B – To record reduction for cash paid for non-controlling interest totaling $2.8 million. Adjustment also includes estimated transaction costs of $9.3 million, net of tax of $2.3 million, and the disposition of fixed assets totaling $0.7 million.
C – To record estimated fair value adjustment on held-to-maturity investments. The fair value adjustment is estimated to be accreted on a straight line basis over a five-year remaining life.
D – To record estimated fair value adjustment on loans based on a $40.9 million net discount related to interest rate and credit adjustments of the acquired portfolio. The fair value adjustment is estimated to be accreted over an estimated five-year remaining life of the respective loans in a manner that approximates level yield.
E – To eliminate BOJH allowance for loan losses of $12.1 million and to record Day 1 allowance for credit losses of $14.3 million.
F – To record estimated fair value adjustment on premises and equipment of $4.2 million, offset by $0.7 million of equipment dispositions.
G – To record estimate of goodwill that will be recognized as part of the transaction. See the allocation of purchase price at Note 3.
H – To record estimate of core deposit intangible asset totaling $25.1 million which is estimated to be amortized on a straight line basis over 10 years.

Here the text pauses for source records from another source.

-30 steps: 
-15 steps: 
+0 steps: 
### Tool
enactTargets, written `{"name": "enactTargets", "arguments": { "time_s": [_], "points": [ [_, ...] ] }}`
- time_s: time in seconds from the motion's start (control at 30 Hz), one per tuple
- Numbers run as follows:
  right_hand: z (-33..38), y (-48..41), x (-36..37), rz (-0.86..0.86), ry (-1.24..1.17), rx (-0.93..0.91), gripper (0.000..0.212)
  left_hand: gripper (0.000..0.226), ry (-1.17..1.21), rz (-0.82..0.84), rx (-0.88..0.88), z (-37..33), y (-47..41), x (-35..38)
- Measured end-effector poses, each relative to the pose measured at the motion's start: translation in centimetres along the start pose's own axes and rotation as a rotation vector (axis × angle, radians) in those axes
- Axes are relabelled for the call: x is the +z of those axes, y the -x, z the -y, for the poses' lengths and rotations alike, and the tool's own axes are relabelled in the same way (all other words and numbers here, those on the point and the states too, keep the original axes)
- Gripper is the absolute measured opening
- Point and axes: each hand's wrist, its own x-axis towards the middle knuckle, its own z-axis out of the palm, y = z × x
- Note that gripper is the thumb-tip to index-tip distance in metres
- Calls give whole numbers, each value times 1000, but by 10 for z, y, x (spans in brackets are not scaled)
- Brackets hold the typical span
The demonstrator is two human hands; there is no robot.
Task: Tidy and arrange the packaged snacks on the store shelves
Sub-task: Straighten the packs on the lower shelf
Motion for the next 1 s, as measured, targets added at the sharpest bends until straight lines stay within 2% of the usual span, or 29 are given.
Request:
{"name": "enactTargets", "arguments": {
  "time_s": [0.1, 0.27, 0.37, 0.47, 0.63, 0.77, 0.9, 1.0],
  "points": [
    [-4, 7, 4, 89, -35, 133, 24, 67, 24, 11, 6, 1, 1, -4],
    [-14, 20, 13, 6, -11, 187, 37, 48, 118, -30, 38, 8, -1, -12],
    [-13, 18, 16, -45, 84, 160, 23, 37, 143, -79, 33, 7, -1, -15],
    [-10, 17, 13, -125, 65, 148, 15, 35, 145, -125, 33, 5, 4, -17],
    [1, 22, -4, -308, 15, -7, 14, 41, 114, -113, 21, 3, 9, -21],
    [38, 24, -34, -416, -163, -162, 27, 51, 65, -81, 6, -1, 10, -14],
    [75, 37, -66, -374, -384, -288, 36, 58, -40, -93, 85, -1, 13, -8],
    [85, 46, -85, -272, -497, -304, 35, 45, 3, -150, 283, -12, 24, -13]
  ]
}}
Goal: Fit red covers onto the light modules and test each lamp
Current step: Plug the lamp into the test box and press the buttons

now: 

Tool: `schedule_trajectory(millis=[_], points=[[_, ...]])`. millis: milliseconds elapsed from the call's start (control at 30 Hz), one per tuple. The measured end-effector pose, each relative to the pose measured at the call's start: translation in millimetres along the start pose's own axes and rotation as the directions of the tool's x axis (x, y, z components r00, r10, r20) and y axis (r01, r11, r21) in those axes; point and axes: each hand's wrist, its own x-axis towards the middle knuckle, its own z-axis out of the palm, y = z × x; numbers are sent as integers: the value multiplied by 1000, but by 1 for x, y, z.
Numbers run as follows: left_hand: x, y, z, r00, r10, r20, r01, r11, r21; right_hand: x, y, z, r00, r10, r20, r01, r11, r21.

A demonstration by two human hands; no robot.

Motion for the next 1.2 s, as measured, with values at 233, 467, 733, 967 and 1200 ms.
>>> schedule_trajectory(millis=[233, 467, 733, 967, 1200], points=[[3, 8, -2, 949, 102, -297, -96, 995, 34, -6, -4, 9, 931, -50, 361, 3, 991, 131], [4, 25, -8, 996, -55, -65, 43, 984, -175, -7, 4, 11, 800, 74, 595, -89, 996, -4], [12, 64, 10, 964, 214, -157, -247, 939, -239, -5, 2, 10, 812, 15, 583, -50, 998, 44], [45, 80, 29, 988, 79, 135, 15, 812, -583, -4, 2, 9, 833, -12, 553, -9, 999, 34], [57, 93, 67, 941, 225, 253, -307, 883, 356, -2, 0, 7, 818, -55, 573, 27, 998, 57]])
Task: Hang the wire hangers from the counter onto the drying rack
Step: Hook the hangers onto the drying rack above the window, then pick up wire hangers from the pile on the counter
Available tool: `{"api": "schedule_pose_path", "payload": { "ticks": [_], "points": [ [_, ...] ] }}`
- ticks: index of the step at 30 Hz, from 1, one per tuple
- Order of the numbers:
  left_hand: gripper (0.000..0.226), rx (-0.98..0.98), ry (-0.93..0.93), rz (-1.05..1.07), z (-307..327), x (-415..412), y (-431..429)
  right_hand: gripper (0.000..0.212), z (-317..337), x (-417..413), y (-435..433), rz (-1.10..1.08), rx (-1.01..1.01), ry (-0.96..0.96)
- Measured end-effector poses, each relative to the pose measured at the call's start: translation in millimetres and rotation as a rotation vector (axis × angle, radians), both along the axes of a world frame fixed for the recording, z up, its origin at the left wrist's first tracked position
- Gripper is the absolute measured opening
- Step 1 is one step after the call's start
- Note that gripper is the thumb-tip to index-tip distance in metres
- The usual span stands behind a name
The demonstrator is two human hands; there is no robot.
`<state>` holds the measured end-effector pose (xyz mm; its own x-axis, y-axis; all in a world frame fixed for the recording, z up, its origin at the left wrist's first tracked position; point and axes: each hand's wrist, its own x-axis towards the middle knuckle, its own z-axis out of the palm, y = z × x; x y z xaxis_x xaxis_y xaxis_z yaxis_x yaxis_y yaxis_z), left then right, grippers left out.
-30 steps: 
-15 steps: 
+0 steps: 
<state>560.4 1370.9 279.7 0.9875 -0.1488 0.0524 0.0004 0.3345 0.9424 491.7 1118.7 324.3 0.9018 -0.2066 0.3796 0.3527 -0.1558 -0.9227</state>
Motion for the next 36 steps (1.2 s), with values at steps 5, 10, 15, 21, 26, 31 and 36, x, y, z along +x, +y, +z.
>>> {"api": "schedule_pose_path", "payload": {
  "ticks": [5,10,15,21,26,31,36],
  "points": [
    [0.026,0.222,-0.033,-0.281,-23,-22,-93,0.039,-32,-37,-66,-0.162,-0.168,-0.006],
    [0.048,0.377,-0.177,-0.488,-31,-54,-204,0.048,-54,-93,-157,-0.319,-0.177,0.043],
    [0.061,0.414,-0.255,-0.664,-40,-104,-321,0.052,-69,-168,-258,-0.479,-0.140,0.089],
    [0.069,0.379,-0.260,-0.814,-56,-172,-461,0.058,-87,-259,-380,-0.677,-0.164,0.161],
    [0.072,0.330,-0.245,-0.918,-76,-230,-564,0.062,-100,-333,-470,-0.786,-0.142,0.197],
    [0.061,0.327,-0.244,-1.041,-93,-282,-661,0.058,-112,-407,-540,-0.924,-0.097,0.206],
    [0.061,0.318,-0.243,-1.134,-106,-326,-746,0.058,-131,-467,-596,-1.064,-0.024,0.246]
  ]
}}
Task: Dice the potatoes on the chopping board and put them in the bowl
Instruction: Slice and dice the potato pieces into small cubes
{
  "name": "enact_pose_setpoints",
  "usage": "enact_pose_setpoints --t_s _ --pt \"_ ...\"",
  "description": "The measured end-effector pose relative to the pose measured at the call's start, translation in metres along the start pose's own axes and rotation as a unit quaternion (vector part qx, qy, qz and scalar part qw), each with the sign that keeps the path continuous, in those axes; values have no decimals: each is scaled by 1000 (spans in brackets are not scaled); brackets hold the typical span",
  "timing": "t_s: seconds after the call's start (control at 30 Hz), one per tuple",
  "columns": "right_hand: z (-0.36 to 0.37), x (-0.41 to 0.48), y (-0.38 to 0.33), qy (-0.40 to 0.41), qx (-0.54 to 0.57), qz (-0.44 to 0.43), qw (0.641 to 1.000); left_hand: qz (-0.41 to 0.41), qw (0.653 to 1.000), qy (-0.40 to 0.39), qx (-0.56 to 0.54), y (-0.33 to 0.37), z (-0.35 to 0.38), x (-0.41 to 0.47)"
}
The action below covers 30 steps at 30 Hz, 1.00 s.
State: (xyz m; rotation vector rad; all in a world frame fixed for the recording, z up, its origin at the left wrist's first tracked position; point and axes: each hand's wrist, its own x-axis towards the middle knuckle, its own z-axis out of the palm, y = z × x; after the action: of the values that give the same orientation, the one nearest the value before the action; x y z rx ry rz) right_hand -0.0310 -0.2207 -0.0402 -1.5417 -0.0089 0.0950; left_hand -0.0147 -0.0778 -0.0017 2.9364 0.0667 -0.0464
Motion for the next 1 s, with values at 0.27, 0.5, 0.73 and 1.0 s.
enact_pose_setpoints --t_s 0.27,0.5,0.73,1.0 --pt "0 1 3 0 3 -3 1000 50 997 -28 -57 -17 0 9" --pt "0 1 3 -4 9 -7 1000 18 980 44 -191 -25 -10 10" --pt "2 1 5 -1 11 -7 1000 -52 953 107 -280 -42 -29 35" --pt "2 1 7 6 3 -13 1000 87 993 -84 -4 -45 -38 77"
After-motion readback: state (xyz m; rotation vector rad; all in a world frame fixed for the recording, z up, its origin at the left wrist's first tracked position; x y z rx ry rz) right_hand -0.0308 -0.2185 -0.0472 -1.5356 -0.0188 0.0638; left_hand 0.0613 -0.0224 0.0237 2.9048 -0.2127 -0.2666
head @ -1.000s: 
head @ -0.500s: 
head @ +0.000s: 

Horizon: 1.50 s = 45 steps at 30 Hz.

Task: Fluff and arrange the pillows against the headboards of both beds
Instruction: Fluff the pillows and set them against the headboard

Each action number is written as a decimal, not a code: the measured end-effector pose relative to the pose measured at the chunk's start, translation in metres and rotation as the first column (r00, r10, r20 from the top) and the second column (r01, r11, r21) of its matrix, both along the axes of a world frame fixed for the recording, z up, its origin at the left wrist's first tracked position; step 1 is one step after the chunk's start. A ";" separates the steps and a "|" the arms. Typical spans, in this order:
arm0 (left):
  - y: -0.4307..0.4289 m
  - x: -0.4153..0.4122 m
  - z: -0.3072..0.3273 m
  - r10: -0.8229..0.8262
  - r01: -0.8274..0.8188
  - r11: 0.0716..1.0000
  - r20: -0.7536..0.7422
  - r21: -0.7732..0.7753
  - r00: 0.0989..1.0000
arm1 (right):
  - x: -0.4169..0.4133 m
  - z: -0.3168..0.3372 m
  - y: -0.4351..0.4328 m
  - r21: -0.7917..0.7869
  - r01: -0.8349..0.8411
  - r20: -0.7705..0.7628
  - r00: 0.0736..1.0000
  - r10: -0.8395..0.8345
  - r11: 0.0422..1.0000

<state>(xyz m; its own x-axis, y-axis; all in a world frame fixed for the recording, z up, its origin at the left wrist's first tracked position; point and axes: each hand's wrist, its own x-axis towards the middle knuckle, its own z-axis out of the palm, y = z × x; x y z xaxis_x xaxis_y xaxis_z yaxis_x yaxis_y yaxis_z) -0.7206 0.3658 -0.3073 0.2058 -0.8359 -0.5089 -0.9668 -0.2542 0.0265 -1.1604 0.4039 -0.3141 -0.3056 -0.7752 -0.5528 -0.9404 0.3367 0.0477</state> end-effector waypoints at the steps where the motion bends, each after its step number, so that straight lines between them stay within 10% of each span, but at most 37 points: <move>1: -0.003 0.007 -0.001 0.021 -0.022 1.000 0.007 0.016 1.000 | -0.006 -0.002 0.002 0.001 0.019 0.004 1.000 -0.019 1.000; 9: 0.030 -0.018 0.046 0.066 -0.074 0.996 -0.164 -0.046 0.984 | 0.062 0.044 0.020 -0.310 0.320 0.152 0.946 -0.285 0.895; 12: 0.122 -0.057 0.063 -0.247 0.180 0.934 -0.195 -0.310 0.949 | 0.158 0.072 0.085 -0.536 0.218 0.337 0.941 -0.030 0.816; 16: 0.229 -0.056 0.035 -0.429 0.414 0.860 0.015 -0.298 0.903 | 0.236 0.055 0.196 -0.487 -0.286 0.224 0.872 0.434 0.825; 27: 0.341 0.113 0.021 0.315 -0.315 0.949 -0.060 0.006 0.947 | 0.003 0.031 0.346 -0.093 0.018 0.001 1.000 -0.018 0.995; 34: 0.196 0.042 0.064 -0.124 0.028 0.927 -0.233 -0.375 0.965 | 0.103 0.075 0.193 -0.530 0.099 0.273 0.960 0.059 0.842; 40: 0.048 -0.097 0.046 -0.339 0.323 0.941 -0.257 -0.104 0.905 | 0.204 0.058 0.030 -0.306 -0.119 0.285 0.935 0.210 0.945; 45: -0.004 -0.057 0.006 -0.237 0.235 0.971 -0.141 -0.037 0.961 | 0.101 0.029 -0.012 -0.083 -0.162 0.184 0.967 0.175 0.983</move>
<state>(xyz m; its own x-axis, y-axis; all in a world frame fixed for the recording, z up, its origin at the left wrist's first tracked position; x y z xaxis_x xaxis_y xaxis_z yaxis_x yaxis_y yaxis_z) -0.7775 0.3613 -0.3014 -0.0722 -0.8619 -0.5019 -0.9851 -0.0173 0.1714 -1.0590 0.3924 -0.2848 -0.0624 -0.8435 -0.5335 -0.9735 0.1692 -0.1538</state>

I – To record estimated fair value adjustment on wealth management intangible of $1.0 million which is estimated to be amortized on a straight line basis over 10 years.
J – To record adjustment to deferred tax asset of $10.5 million related to the pro forma adjustments.
K – To record estimated right-of-use lease asset of $4.0 million, related to the target bank’s adoption of ASC Topic 842.
L – To record estimated fair value adjustment on time deposits which is estimated to be accreted on a straight line basis over a five-year remaining life.
M – To record estimated fair value adjustment on subordinated debt which is estimated to be amortized on a straight line basis over an estimated five-year remaining life.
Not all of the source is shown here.